As a tennis ball is struck, it departs from the racket horizontally with a speed of 27.1 m/s. The ball hits the court at a horizontal distance of 20.0 m from the racket. How far above the court is the tennis ball when it leaves the racket
Dx = Vx * Tf = 20 m.
27.1 * Tf = 20
Tf = 0.738 s. = Fall time.
h = Yo*Tf + 0.5g*Tf^2
h = 0 + 4.9*0.738^2 = 2.67 m.
To find the height at which the tennis ball leaves the racket, we can use the horizontal distance and initial horizontal velocity of the ball.
We can use the formula:
distance = velocity × time
In this case, the distance is given as 20.0 m and the horizontal velocity as 27.1 m/s.
Since there is no horizontal acceleration, the time taken by the ball to travel 20.0 m horizontally is the same as the time taken for it to fall vertically from its initial height to the ground.
The time taken for the ball to fall can be calculated using the vertical motion equation:
distance = (1/2) × acceleration × time^2
In this case, the distance fallen is the same as the initial height above the court (which we want to find).
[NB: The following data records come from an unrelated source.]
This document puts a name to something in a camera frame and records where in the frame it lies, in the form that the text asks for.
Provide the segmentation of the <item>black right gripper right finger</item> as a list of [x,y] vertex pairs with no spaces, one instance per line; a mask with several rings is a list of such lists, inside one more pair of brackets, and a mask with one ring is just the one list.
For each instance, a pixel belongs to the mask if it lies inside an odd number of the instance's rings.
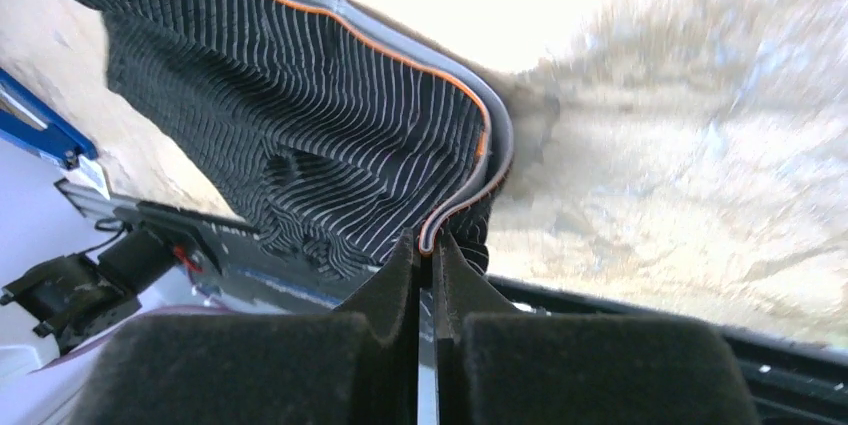
[[443,424],[756,424],[727,343],[703,323],[519,310],[444,234],[432,255]]

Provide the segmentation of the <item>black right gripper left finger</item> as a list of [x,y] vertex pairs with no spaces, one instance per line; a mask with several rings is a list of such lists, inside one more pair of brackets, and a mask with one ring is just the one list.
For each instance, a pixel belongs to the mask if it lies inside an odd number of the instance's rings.
[[419,257],[314,315],[152,314],[102,349],[73,424],[413,424]]

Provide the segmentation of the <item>black striped underwear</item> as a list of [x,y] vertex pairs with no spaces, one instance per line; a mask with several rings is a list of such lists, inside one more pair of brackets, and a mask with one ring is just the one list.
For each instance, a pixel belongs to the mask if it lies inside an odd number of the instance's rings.
[[[467,69],[334,0],[75,0],[99,11],[106,82],[170,137],[263,248],[330,279],[411,230],[484,270],[509,169],[502,101]],[[385,33],[387,39],[378,37]]]
The acceleration due to gravity, denoted as "g," is approximately 9.8 m/s^2.
We can rearrange the equation to solve for time:
time = sqrt((2 × distance) / acceleration)
Using the given values, we can substitute them into the equation to find the time taken for the ball to fall.
time = sqrt((2 × height) / 9.8)
Now, we can equate the time taken to the time calculated from the horizontal motion:
time = distance / velocity
Substituting the given values and solving for height:
sqrt((2 × height) / 9.8) = 20.0 / 27.1
Simplifying the equation:
2 × height = (20.0 / 27.1)^2 × 9.8
Now we can solve for the height:
height = [(20.0 / 27.1)^2 × 9.8] / 2
Calculating this expression:
height ≈ 2.59 meters
Therefore, the tennis ball is approximately 2.59 meters above the court when it leaves the racket.